• [WORK TASK] Please restate every line below exactly, without any pictures.

• [INPUT DATA]
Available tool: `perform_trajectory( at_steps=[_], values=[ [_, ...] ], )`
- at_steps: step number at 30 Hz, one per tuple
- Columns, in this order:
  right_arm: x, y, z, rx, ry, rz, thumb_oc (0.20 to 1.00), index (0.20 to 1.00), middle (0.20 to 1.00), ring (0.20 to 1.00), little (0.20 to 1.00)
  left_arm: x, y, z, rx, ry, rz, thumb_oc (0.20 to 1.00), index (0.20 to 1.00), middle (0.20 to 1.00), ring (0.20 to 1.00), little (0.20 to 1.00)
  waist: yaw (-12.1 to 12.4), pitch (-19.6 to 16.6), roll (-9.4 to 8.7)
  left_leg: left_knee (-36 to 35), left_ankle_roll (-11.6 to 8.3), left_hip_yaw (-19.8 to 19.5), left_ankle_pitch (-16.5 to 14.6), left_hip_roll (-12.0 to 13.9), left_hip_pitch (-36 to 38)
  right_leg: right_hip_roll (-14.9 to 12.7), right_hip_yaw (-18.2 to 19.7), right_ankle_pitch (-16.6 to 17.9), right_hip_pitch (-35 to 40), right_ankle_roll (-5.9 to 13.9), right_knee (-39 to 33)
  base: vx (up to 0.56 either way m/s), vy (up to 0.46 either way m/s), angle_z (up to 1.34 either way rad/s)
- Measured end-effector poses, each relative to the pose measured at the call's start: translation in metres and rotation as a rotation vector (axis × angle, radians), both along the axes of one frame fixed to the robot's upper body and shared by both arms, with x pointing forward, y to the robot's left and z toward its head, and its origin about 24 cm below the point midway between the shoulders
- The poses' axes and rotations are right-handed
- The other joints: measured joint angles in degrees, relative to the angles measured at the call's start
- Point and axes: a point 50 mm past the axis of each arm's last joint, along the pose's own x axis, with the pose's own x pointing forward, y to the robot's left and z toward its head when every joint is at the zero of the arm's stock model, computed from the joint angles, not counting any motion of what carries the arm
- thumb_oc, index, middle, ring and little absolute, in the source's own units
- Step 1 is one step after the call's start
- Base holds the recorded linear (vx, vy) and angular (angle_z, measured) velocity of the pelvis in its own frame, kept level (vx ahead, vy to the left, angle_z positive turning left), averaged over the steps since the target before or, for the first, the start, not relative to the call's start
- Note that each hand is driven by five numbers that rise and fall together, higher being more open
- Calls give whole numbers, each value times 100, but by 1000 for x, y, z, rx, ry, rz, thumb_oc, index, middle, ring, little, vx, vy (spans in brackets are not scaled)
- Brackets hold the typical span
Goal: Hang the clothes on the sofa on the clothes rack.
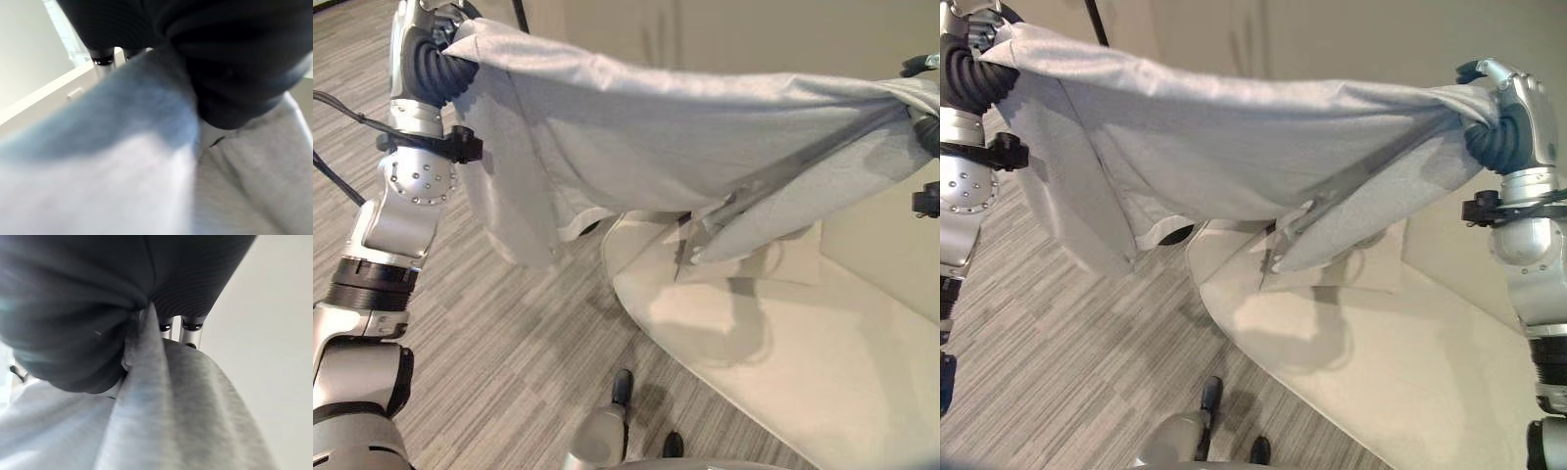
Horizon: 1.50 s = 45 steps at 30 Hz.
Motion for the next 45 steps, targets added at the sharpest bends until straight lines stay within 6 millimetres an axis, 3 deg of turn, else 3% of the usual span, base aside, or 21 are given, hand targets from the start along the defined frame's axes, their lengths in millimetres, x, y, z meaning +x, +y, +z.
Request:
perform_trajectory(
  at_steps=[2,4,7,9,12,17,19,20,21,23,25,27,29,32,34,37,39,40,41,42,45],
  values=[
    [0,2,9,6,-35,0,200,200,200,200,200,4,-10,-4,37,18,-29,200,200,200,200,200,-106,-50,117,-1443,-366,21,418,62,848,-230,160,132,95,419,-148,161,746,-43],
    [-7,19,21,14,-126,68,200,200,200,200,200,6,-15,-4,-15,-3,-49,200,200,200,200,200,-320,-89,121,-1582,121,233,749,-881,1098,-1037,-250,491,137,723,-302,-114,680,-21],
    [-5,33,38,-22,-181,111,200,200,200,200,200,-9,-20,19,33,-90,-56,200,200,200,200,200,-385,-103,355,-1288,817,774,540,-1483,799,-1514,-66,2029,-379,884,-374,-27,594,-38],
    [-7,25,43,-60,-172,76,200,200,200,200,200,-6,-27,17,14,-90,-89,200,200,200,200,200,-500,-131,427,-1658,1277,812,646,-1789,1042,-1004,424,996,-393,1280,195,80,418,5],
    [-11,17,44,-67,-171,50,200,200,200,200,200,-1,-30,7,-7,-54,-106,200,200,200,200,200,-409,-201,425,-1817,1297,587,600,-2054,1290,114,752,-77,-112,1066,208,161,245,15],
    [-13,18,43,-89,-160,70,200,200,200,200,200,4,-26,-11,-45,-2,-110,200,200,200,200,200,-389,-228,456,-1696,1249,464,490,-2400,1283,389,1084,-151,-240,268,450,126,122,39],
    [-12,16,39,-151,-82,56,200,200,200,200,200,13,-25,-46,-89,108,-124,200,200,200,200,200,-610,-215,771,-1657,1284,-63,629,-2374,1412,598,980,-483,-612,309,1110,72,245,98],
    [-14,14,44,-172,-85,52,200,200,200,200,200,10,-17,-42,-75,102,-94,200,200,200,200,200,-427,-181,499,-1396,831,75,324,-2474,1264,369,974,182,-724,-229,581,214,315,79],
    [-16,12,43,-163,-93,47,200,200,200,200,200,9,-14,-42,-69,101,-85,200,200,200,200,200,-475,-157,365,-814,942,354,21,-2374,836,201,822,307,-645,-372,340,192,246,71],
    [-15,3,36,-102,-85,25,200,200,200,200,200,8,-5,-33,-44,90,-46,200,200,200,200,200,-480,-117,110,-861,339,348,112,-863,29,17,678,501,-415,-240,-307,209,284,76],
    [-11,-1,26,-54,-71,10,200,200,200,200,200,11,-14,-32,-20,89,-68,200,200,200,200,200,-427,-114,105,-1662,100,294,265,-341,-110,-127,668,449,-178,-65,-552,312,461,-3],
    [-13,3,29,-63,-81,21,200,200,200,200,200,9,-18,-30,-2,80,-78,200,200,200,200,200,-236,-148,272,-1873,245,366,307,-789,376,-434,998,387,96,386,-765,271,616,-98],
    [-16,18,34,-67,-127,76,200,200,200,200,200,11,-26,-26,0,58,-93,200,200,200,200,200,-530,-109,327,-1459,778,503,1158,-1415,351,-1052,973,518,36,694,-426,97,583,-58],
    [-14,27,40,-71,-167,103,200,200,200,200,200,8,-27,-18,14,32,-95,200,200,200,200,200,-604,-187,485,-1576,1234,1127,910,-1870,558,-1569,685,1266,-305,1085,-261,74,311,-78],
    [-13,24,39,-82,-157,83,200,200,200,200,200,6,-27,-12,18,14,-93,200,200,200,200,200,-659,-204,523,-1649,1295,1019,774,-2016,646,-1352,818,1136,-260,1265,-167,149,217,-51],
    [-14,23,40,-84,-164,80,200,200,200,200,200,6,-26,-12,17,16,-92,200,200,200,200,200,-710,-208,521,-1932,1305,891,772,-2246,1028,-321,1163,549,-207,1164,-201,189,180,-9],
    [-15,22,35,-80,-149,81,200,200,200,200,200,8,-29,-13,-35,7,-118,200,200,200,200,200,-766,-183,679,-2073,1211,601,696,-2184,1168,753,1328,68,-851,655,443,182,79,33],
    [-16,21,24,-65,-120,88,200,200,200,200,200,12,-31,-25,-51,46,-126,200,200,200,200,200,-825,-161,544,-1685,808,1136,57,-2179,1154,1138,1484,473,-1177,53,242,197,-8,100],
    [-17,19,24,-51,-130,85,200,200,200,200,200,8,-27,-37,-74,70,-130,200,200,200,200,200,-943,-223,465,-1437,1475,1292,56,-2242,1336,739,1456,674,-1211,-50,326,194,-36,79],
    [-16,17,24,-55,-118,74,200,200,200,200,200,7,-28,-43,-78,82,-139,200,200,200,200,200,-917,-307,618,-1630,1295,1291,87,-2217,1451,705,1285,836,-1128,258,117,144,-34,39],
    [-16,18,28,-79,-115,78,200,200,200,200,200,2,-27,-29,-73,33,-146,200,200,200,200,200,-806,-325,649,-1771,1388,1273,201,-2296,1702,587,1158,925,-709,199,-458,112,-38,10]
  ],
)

• [RESULT FOR THIS EXERCISE]
Available tool: `perform_trajectory( at_steps=[_], values=[ [_, ...] ], )`
- at_steps: step number at 30 Hz, one per tuple
- Columns, in this order:
  right_arm: x, y, z, rx, ry, rz, thumb_oc (0.20 to 1.00), index (0.20 to 1.00), middle (0.20 to 1.00), ring (0.20 to 1.00), little (0.20 to 1.00)
  left_arm: x, y, z, rx, ry, rz, thumb_oc (0.20 to 1.00), index (0.20 to 1.00), middle (0.20 to 1.00), ring (0.20 to 1.00), little (0.20 to 1.00)
  waist: yaw (-12.1 to 12.4), pitch (-19.6 to 16.6), roll (-9.4 to 8.7)
  left_leg: left_knee (-36 to 35), left_ankle_roll (-11.6 to 8.3), left_hip_yaw (-19.8 to 19.5), left_ankle_pitch (-16.5 to 14.6), left_hip_roll (-12.0 to 13.9), left_hip_pitch (-36 to 38)
  right_leg: right_hip_roll (-14.9 to 12.7), right_hip_yaw (-18.2 to 19.7), right_ankle_pitch (-16.6 to 17.9), right_hip_pitch (-35 to 40), right_ankle_roll (-5.9 to 13.9), right_knee (-39 to 33)
  base: vx (up to 0.56 either way m/s), vy (up to 0.46 either way m/s), angle_z (up to 1.34 either way rad/s)
- Measured end-effector poses, each relative to the pose measured at the call's start: translation in metres and rotation as a rotation vector (axis × angle, radians), both along the axes of one frame fixed to the robot's upper body and shared by both arms, with x pointing forward, y to the robot's left and z toward its head, and its origin about 24 cm below the point midway between the shoulders
- The poses' axes and rotations are right-handed
- The other joints: measured joint angles in degrees, relative to the angles measured at the call's start
- Point and axes: a point 50 mm past the axis of each arm's last joint, along the pose's own x axis, with the pose's own x pointing forward, y to the robot's left and z toward its head when every joint is at the zero of the arm's stock model, computed from the joint angles, not counting any motion of what carries the arm
- thumb_oc, index, middle, ring and little absolute, in the source's own units
- Step 1 is one step after the call's start
- Base holds the recorded linear (vx, vy) and angular (angle_z, measured) velocity of the pelvis in its own frame, kept level (vx ahead, vy to the left, angle_z positive turning left), averaged over the steps since the target before or, for the first, the start, not relative to the call's start
- Note that each hand is driven by five numbers that rise and fall together, higher being more open
- Calls give whole numbers, each value times 100, but by 1000 for x, y, z, rx, ry, rz, thumb_oc, index, middle, ring, little, vx, vy (spans in brackets are not scaled)
- Brackets hold the typical span
Goal: Hang the clothes on the sofa on the clothes rack.
Horizon: 1.50 s = 45 steps at 30 Hz.
Motion for the next 45 steps, targets added at the sharpest bends until straight lines stay within 6 millimetres an axis, 3 deg of turn, else 3% of the usual span, base aside, or 21 are given, hand targets from the start along the defined frame's axes, their lengths in millimetres, x, y, z meaning +x, +y, +z.
Request:
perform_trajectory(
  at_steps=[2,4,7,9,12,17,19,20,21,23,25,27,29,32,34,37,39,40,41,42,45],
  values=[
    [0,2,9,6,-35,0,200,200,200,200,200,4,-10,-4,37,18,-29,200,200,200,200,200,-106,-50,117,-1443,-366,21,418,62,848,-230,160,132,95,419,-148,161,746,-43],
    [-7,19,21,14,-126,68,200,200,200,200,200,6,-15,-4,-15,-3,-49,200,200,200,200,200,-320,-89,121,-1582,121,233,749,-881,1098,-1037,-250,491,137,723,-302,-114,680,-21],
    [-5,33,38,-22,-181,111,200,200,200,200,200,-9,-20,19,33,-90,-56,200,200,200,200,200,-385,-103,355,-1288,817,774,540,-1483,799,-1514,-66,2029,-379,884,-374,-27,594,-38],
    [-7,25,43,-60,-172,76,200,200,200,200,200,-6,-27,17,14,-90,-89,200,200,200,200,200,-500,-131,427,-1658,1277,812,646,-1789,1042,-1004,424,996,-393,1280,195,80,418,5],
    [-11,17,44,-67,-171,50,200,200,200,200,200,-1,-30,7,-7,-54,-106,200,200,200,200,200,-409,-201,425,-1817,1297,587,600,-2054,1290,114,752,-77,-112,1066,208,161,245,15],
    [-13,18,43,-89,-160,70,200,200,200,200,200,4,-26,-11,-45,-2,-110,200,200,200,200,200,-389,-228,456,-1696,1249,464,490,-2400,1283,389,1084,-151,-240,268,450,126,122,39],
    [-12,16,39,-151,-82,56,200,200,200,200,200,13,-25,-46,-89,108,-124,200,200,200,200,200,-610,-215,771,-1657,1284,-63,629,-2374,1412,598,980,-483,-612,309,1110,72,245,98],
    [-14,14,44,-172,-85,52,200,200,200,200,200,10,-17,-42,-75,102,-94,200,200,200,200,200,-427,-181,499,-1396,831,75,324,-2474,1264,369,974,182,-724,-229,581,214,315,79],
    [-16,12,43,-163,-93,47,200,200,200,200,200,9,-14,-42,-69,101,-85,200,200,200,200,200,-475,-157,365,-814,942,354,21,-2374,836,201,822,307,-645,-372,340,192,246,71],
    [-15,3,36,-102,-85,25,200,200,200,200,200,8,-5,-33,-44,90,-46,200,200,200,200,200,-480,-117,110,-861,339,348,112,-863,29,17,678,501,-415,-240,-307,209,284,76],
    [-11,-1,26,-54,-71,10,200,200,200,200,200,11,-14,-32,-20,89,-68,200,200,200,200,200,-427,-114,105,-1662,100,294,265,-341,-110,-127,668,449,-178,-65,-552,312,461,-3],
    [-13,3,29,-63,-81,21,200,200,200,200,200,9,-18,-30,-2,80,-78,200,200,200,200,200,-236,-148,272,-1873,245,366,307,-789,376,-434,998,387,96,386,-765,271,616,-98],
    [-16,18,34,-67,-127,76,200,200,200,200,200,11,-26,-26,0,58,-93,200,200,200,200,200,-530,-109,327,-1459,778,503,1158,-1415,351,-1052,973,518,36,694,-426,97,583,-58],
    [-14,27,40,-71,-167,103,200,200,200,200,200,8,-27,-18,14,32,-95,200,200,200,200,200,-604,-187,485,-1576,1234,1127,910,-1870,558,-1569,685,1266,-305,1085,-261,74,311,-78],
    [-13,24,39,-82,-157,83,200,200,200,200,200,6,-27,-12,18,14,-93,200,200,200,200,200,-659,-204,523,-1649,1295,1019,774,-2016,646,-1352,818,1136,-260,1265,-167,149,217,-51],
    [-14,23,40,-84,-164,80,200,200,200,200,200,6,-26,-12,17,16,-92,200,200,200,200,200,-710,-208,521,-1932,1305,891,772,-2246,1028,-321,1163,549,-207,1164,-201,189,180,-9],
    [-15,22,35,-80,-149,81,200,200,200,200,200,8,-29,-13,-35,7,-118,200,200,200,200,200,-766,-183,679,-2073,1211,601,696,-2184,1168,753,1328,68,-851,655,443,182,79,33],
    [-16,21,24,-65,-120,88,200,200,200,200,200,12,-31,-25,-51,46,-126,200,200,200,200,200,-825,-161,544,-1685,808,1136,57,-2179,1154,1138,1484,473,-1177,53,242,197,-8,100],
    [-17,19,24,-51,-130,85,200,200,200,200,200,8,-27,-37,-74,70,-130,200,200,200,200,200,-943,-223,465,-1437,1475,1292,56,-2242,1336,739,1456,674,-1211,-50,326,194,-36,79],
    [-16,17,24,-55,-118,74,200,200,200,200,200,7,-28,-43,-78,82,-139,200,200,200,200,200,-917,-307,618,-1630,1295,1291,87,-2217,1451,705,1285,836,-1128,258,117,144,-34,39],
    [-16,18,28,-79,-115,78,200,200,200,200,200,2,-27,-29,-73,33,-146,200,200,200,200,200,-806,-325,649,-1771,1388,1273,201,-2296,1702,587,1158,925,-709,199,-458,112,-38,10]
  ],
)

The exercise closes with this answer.